> _Aim of the task_: Pull every line with "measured" from the data.

### Information provided

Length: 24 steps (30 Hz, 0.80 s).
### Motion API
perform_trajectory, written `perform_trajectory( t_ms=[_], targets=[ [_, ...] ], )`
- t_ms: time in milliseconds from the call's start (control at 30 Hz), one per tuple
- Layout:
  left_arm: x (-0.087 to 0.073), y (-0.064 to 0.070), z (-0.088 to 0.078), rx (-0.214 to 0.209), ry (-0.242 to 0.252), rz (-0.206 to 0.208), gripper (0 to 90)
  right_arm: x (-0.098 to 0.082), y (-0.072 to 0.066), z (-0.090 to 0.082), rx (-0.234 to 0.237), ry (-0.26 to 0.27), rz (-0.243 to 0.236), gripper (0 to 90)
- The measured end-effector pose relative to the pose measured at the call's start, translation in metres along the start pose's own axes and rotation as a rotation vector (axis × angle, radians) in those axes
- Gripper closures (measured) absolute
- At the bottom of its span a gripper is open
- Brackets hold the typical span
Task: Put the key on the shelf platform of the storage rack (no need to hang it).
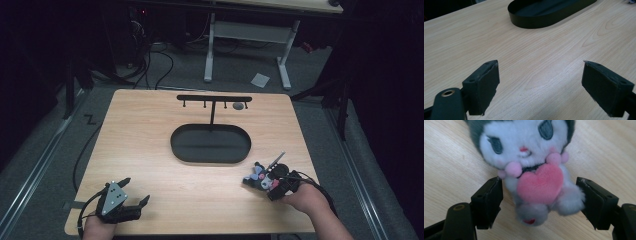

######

> _Answer to this task_:
- The measured end-effector pose relative to the pose measured at the call's start, translation in metres along the start pose's own axes and rotation as a rotation vector (axis × angle, radians) in those axes
- Gripper closures (measured) absolute

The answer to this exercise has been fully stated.